There is a half-day excursion, travelling along paved roads (only the last few 20 kilometers are gravel, upon entering the natural area), along the roadway to Punta Tombo,  where the immensity of the Patagonian steppes may be appreciated, rich in native regional flora and fauna.  Amongst the flora species, the following may be found, Barba de Chivo [Goatee beard], Broom sedge [Andropogon argenteus], Patagonian Carob Bean, Jume, Quilimbay and Duraznillo or type of peach tree [Solanum Glaucum].  It is very common that Choiques (small-sized ostriches) and guanacos cross your path, as well as maras [Patagonian hares], martinetas copetonas [crested partridges], grey and red foxes, Patagonian skunks, piches and peludos [types of armadillos], and different species of birds.
These lands, which at first glance seem idle, are devoted to the production of wool.  At the estancias (ranches), pioneer families settled, and at present, offer the possibility to learn more about rural life, the work of the farm laborer, or to enjoy a delicious Patagonian lamb barbecue, roasted on a spit. 

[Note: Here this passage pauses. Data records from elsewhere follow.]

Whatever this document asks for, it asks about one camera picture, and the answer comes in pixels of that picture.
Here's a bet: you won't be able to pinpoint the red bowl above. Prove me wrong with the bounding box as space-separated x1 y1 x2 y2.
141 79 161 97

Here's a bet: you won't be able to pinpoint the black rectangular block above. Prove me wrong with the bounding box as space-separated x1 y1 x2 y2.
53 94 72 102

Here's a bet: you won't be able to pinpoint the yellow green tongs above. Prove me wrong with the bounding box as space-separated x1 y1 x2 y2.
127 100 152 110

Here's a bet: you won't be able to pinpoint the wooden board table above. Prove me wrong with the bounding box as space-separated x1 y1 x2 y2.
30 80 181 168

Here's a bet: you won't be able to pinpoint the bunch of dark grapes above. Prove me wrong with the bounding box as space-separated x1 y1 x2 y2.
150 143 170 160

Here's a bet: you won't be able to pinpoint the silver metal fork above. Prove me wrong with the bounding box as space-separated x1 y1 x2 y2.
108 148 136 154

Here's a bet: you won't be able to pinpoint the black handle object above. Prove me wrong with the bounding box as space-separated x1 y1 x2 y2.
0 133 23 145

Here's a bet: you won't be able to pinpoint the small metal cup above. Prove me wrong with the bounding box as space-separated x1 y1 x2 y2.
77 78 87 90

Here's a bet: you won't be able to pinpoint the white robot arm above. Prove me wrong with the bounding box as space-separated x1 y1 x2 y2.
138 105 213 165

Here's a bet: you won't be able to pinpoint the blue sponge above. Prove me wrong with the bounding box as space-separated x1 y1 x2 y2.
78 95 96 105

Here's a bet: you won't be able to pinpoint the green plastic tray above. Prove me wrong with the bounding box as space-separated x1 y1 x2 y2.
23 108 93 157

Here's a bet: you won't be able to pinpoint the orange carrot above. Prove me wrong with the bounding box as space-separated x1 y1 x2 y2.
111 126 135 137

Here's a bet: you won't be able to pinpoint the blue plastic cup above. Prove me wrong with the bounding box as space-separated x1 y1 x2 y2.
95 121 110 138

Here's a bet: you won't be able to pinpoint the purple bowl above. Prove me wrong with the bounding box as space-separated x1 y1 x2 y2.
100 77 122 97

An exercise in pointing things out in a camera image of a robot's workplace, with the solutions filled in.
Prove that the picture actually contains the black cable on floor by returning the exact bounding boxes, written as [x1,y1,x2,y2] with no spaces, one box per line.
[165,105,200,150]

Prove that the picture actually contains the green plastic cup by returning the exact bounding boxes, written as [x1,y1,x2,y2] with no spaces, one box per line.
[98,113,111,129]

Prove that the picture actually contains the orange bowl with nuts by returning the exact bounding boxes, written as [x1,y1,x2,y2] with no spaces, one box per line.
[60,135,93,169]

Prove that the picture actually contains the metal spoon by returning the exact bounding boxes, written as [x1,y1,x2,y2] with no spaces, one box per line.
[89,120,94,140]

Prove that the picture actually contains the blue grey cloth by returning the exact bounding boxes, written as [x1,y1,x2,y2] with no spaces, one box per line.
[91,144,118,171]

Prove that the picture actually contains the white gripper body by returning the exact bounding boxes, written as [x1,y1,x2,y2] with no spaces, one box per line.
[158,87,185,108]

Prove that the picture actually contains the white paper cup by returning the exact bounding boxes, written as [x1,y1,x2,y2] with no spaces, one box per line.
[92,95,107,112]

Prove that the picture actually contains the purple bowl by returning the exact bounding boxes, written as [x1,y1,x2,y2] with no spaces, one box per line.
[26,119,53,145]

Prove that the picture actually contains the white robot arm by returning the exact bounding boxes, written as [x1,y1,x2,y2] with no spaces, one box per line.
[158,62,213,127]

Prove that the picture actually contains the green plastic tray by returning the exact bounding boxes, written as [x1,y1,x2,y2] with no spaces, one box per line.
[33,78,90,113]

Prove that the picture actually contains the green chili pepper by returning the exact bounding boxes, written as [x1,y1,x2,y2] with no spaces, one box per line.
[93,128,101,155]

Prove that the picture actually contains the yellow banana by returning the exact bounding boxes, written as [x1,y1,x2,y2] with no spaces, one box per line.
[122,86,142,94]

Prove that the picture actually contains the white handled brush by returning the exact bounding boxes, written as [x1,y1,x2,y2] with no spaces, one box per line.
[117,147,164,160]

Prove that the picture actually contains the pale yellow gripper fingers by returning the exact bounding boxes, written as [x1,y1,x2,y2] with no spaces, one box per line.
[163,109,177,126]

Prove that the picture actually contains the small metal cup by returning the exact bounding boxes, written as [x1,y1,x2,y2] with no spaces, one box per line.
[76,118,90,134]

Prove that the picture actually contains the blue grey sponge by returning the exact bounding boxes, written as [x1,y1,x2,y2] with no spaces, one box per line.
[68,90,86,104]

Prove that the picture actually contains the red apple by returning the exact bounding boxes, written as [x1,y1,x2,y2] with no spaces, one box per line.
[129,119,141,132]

The Protected Area of Punta Tombo is a narrow stony strip that penetrates approximately 3.5 kilometers into the sea.  It has wide beaches, with a soft decline, a feature used by the penguins to access firm land and build their nests, and one is able to watch the constant coming and going of these birds, an attitude that increases in the morning and in the evening, when the weather is cooler.
The Magellan Penguin is a marine bird.  It moves graciously on land, is an excellent swimmer, and is not able to fly.  Its average size is of 50 cm.  An adult specimen, upon starting its reproductive cycle weighs approximately 5 kilos, and upon ending this cycle, has lost approximately half his weight.
In September the male penguins arrive, they find their nesting spot, the same that they abandoned the previous year, and two weeks later, upon the arrival of the reproductive females, they court them, searching for the same female with which they mated during the previous seasons. 
The females usually lay two eggs, which are incubated during a 40-day period, by both parents, who protect them from predator attacks, such as seagulls and skúas [type of gulls].
The young penguins, at birth, weigh approximately 80 grams, are covered with a greyish down, and demand food at all times.
Whilst one of the parents looks after the young, the other goes to sea in search of some small fish, anchovies, and as the young grow older, they feed on squid.
During two and a half months they are totally dependent on their parents, and once they grow their feathers, they are able to enter the sea and procure their own food.  In February the young specimens arrive, having totally changed their feathers, whilst the adults recover their weight, during two weeks.
Around mid-April, with their reproductive cycle completed, they return to the sea, to fulfill their feeding stage.
Migratory routes take them northwards, to the southern zone of Brazil.